- **ASSIGNMENT**:
Output the data below only from the line containing "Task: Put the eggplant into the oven" up to and including the line containing "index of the", exact and with the pictures left out.

- **DATA UNDER STUDY**:
§
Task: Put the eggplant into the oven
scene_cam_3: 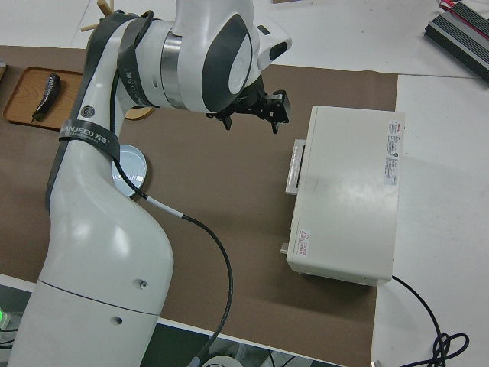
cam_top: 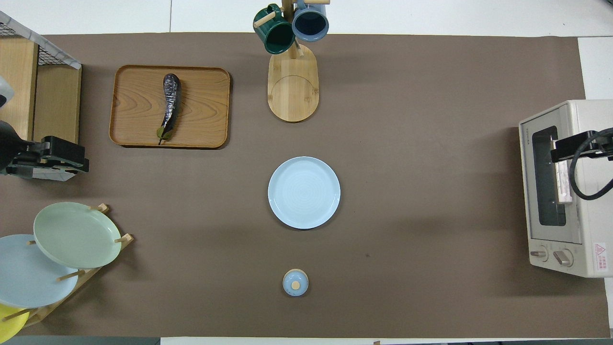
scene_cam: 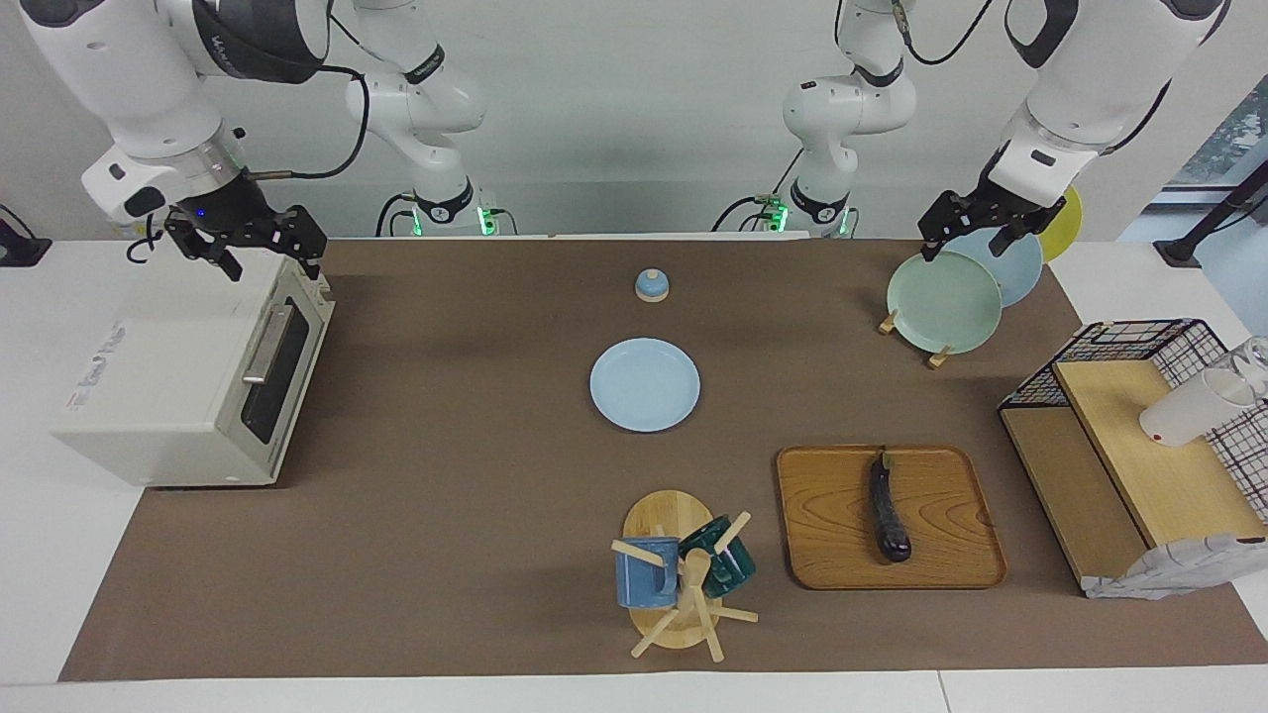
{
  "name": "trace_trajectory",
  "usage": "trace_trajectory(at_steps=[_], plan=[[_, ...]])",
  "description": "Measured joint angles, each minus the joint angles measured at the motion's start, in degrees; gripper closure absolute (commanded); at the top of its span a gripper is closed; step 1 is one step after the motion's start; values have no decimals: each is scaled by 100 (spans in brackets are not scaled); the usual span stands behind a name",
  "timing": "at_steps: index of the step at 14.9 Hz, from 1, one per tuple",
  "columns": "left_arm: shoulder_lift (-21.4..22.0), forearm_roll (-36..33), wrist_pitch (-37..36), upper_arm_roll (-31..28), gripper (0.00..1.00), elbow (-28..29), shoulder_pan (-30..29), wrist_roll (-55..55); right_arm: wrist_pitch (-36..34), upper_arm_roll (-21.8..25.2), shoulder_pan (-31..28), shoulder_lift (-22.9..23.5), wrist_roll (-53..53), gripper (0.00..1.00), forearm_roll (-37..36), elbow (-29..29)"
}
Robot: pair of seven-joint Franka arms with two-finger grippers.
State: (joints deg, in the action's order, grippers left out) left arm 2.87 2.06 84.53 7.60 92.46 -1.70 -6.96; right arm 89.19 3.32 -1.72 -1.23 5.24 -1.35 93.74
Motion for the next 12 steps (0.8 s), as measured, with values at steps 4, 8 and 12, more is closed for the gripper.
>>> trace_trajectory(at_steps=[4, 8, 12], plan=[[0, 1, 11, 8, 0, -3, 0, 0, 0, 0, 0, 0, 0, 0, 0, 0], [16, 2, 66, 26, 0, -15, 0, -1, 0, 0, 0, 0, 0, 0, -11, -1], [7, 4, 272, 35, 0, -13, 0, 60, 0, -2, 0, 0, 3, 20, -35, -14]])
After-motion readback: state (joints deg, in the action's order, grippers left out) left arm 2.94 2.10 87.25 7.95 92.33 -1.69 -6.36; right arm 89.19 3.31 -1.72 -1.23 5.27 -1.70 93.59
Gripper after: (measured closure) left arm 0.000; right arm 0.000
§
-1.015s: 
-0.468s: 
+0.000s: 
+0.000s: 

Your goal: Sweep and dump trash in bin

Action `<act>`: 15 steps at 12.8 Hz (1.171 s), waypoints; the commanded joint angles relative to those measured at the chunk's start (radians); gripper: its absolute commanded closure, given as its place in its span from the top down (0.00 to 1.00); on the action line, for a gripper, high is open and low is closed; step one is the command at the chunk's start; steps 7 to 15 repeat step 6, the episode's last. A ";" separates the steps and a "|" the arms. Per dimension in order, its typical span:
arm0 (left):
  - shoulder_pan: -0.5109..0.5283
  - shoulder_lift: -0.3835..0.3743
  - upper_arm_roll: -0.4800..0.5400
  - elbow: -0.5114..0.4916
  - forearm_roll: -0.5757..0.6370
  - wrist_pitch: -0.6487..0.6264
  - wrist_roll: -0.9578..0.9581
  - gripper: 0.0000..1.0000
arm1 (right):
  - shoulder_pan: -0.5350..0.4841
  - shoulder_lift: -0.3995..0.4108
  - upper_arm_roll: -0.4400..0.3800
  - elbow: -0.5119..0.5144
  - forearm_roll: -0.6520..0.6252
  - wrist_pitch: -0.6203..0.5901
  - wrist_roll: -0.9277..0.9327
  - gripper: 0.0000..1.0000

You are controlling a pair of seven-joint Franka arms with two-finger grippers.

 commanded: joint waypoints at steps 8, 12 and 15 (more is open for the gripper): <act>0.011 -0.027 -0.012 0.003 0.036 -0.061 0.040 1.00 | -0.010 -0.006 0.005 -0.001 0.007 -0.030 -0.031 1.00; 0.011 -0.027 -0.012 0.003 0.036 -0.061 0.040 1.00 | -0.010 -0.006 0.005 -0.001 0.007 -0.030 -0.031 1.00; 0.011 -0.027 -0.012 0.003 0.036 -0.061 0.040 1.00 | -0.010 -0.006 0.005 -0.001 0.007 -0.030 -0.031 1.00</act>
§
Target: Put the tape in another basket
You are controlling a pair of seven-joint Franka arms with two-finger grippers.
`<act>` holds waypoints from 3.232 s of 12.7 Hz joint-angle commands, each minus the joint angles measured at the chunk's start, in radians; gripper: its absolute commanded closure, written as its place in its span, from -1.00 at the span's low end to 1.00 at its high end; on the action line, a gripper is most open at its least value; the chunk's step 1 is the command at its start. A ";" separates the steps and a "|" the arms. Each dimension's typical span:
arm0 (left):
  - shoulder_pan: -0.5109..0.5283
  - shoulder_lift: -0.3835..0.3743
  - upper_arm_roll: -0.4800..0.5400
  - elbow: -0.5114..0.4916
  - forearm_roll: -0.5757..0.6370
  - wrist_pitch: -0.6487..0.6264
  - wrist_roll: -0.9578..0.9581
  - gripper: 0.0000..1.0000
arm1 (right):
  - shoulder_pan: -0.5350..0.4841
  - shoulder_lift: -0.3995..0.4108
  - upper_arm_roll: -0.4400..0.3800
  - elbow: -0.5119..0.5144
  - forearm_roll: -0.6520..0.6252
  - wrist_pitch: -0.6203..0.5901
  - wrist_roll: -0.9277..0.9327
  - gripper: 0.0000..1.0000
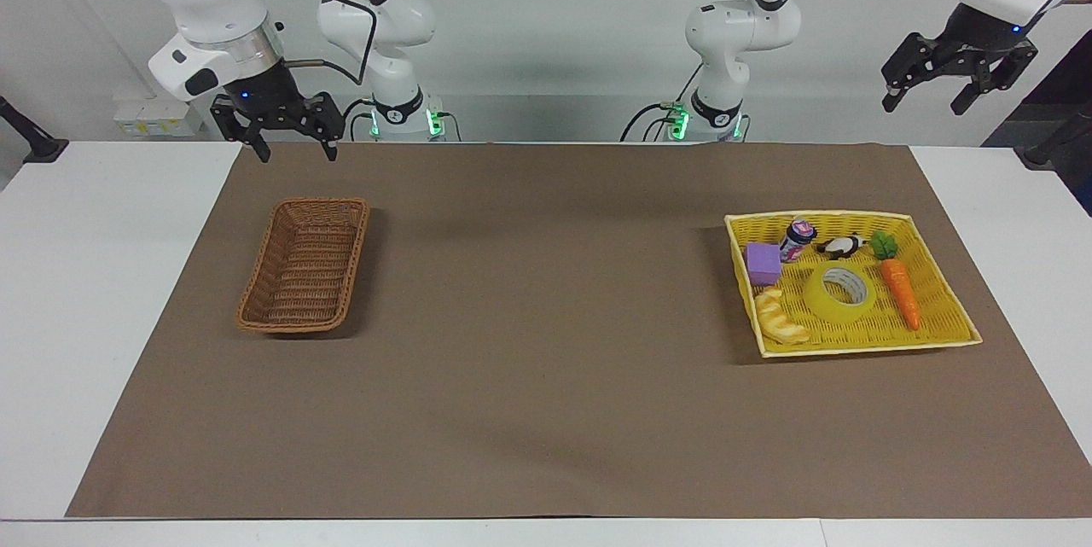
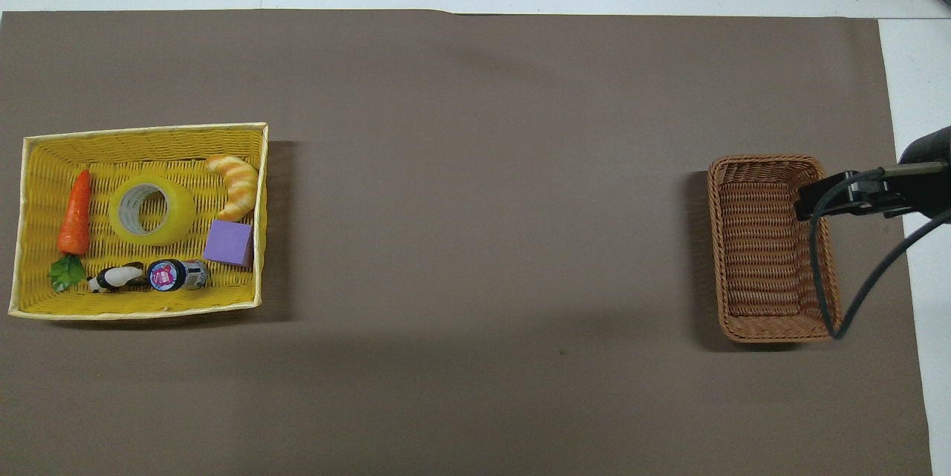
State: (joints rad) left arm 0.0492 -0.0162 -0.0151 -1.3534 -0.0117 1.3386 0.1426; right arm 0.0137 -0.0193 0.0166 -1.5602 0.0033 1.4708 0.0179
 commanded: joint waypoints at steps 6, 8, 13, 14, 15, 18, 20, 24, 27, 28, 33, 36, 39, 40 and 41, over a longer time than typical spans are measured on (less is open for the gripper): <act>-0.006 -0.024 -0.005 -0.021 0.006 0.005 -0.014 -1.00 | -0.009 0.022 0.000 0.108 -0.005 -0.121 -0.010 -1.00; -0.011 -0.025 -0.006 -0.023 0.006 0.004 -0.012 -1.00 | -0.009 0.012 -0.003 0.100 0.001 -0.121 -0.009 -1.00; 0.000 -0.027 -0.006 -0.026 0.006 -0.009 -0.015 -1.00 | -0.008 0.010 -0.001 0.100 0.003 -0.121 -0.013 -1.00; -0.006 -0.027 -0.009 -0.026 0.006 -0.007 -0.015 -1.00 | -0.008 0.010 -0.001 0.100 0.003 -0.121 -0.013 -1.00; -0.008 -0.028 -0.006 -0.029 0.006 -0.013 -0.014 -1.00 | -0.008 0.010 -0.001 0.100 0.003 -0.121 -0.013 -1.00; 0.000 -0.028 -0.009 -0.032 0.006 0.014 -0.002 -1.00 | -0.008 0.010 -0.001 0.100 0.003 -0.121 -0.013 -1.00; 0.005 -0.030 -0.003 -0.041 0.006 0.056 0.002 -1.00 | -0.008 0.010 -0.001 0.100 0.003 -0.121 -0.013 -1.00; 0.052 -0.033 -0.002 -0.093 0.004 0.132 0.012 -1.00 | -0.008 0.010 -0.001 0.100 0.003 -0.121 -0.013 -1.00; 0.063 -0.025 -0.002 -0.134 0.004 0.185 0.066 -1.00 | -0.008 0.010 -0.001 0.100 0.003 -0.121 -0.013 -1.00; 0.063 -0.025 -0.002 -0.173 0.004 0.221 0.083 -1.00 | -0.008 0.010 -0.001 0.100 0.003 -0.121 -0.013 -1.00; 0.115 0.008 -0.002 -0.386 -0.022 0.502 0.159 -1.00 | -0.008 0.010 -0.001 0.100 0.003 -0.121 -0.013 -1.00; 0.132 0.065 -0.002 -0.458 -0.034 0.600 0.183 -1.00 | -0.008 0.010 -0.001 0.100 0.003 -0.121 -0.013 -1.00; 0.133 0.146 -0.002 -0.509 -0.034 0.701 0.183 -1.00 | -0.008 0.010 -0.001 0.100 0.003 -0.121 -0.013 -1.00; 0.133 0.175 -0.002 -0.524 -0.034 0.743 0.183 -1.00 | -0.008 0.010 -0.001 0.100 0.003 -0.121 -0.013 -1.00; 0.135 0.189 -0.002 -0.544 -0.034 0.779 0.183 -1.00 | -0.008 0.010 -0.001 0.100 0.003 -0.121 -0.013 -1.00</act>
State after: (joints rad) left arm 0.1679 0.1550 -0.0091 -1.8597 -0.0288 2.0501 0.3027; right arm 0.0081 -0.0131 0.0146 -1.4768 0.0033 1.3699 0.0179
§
- **RESPONSE**:
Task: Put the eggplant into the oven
scene_cam_3: 
cam_top: 
scene_cam: 
{
  "name": "trace_trajectory",
  "usage": "trace_trajectory(at_steps=[_], plan=[[_, ...]])",
  "description": "Measured joint angles, each minus the joint angles measured at the motion's start, in degrees; gripper closure absolute (commanded); at the top of its span a gripper is closed; step 1 is one step after the motion's start; values have no decimals: each is scaled by 100 (spans in brackets are not scaled); the usual span stands behind a name",
  "timing": "at_steps: index of the step at 14.9 Hz, from 1, one per tuple",

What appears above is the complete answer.